--- Assignment ---
Give the lines of the material verbatim, from the first line to the line with "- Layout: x", including both.

### Input data

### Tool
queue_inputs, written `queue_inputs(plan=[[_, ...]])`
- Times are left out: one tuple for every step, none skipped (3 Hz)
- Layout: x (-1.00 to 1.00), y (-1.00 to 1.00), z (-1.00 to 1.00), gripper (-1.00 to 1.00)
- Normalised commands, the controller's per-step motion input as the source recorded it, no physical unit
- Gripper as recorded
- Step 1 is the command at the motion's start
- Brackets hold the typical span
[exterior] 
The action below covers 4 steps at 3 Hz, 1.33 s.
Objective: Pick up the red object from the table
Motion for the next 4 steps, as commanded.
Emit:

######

--- Result of this task ---
### Tool
queue_inputs, written `queue_inputs(plan=[[_, ...]])`
- Times are left out: one tuple for every step, none skipped (3 Hz)
- Layout: x (-1.00 to 1.00), y (-1.00 to 1.00), z (-1.00 to 1.00), gripper (-1.00 to 1.00)

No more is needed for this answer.